Nothing in the data should be left out, so repeat it all exactly.

Entries supplied:
[Start of section]

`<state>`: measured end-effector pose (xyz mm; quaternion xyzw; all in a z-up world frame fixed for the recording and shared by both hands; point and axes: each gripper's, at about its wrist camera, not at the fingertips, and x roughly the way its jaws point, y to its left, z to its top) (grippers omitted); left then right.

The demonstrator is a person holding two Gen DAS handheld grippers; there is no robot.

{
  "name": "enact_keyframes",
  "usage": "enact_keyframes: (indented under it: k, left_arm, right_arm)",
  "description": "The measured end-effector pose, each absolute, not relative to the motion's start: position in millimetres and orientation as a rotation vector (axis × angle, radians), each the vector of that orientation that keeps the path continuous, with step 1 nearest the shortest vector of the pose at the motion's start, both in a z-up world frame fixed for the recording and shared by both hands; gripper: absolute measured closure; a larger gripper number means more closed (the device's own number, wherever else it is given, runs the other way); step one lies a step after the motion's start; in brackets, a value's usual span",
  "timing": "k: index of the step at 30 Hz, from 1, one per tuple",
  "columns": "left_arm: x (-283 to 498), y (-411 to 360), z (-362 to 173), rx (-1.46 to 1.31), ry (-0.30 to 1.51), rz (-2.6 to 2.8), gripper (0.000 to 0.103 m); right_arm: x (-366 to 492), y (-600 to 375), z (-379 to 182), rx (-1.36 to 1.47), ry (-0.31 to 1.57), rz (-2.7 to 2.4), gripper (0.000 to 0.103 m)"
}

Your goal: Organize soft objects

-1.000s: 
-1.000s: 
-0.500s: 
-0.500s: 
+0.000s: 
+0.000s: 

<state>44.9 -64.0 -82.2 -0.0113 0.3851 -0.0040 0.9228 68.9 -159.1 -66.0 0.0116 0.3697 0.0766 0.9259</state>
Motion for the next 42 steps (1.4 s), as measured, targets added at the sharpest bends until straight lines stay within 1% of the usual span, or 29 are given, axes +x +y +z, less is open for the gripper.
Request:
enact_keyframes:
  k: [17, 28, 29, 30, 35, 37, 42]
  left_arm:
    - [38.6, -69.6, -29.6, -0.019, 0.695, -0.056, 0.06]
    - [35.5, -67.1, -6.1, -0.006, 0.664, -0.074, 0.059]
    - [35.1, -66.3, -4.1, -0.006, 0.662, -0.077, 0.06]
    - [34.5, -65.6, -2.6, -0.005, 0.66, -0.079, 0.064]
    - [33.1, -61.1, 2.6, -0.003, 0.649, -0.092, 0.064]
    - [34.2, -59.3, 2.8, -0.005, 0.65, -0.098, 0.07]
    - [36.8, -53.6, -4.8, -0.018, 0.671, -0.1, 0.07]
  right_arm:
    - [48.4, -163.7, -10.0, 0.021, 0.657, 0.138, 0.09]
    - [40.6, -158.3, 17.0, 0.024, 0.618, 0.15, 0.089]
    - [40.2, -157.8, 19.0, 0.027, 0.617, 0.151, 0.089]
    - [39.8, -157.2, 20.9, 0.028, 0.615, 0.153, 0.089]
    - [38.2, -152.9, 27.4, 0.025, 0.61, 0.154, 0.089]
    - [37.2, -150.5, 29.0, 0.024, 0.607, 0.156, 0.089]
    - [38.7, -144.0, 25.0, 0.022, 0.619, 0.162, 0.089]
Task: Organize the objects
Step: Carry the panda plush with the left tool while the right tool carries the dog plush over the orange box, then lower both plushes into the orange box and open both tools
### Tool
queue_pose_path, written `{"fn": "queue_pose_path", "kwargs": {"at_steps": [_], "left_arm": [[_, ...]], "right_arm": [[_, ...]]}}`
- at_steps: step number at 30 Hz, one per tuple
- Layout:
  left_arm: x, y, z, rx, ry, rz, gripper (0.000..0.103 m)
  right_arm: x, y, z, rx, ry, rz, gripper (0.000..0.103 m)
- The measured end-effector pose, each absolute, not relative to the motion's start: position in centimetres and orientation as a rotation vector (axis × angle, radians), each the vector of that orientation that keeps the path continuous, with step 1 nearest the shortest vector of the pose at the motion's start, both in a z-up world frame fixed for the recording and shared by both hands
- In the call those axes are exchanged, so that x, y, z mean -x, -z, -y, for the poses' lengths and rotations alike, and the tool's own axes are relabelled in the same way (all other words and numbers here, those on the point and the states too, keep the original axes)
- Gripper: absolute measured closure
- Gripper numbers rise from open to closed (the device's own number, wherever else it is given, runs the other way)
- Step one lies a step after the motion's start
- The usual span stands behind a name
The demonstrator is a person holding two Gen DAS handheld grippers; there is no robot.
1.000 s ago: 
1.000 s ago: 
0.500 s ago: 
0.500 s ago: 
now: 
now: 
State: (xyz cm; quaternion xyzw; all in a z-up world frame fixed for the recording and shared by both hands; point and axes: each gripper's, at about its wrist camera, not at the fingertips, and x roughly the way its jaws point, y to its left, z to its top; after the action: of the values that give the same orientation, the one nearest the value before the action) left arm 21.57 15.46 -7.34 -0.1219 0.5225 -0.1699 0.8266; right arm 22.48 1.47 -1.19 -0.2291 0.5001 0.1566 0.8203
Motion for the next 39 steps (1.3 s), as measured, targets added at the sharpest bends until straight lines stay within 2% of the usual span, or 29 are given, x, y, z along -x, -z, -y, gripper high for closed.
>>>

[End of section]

Task answer:
`<state>`: measured end-effector pose (xyz mm; quaternion xyzw; all in a z-up world frame fixed for the recording and shared by both hands; point and axes: each gripper's, at about its wrist camera, not at the fingertips, and x roughly the way its jaws point, y to its left, z to its top) (grippers omitted); left then right.

The demonstrator is a person holding two Gen DAS handheld grippers; there is no robot.

{
  "name": "enact_keyframes",
  "usage": "enact_keyframes: (indented under it: k, left_arm, right_arm)",
  "description": "The measured end-effector pose, each absolute, not relative to the motion's start: position in millimetres and orientation as a rotation vector (axis × angle, radians), each the vector of that orientation that keeps the path continuous, with step 1 nearest the shortest vector of the pose at the motion's start, both in a z-up world frame fixed for the recording and shared by both hands; gripper: absolute measured closure; a larger gripper number means more closed (the device's own number, wherever else it is given, runs the other way); step one lies a step after the motion's start; in brackets, a value's usual span",
  "timing": "k: index of the step at 30 Hz, from 1, one per tuple",
  "columns": "left_arm: x (-283 to 498), y (-411 to 360), z (-362 to 173), rx (-1.46 to 1.31), ry (-0.30 to 1.51), rz (-2.6 to 2.8), gripper (0.000 to 0.103 m); right_arm: x (-366 to 492), y (-600 to 375), z (-379 to 182), rx (-1.36 to 1.47), ry (-0.31 to 1.57), rz (-2.7 to 2.4), gripper (0.000 to 0.103 m)"
}

Your goal: Organize soft objects

-1.000s: 
-1.000s: 
-0.500s: 
-0.500s: 
+0.000s: 
+0.000s: 

<state>44.9 -64.0 -82.2 -0.0113 0.3851 -0.0040 0.9228 68.9 -159.1 -66.0 0.0116 0.3697 0.0766 0.9259</state>
Motion for the next 42 steps (1.4 s), as measured, targets added at the sharpest bends until straight lines stay within 1% of the usual span, or 29 are given, axes +x +y +z, less is open for the gripper.
Request:
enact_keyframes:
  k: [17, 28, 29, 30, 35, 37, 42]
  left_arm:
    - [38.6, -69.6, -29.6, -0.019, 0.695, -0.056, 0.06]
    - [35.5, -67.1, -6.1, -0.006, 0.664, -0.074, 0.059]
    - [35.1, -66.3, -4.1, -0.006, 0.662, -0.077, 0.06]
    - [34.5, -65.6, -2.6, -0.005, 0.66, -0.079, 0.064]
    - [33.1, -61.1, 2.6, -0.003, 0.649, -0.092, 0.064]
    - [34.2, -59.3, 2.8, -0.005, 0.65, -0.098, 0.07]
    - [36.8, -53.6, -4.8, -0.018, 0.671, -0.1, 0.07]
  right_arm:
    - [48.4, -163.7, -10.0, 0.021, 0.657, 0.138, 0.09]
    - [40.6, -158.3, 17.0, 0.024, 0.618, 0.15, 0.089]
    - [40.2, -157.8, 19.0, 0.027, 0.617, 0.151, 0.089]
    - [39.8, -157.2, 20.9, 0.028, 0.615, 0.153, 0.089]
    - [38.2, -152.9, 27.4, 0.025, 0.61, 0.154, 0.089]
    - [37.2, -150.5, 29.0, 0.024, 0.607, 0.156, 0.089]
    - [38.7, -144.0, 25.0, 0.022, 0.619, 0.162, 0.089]
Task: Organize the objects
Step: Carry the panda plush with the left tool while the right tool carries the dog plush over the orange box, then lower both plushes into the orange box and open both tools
### Tool
queue_pose_path, written `{"fn": "queue_pose_path", "kwargs": {"at_steps": [_], "left_arm": [[_, ...]], "right_arm": [[_, ...]]}}`
- at_steps: step number at 30 Hz, one per tuple
- Layout:
  left_arm: x, y, z, rx, ry, rz, gripper (0.000..0.103 m)
  right_arm: x, y, z, rx, ry, rz, gripper (0.000..0.103 m)
- The measured end-effector pose, each absolute, not relative to the motion's start: position in centimetres and orientation as a rotation vector (axis × angle, radians), each the vector of that orientation that keeps the path continuous, with step 1 nearest the shortest vector of the pose at the motion's start, both in a z-up world frame fixed for the recording and shared by both hands
- In the call those axes are exchanged, so that x, y, z mean -x, -z, -y, for the poses' lengths and rotations alike, and the tool's own axes are relabelled in the same way (all other words and numbers here, those on the point and the states too, keep the original axes)
- Gripper: absolute measured closure
- Gripper numbers rise from open to closed (the device's own number, wherever else it is given, runs the other way)
- Step one lies a step after the motion's start
- The usual span stands behind a name
The demonstrator is a person holding two Gen DAS handheld grippers; there is no robot.
1.000 s ago: 
1.000 s ago: 
0.500 s ago: 
0.500 s ago: 
now: 
now: 
State: (xyz cm; quaternion xyzw; all in a z-up world frame fixed for the recording and shared by both hands; point and axes: each gripper's, at about its wrist camera, not at the fingertips, and x roughly the way its jaws point, y to its left, z to its top; after the action: of the values that give the same orientation, the one nearest the value before the action) left arm 21.57 15.46 -7.34 -0.1219 0.5225 -0.1699 0.8266; right arm 22.48 1.47 -1.19 -0.2291 0.5001 0.1566 0.8203
Motion for the next 39 steps (1.3 s), as measured, targets added at the sharpest bends until straight lines stay within 2% of the usual span, or 29 are given, x, y, z along -x, -z, -y, gripper high for closed.
>>>

Output for this exercise is now complete.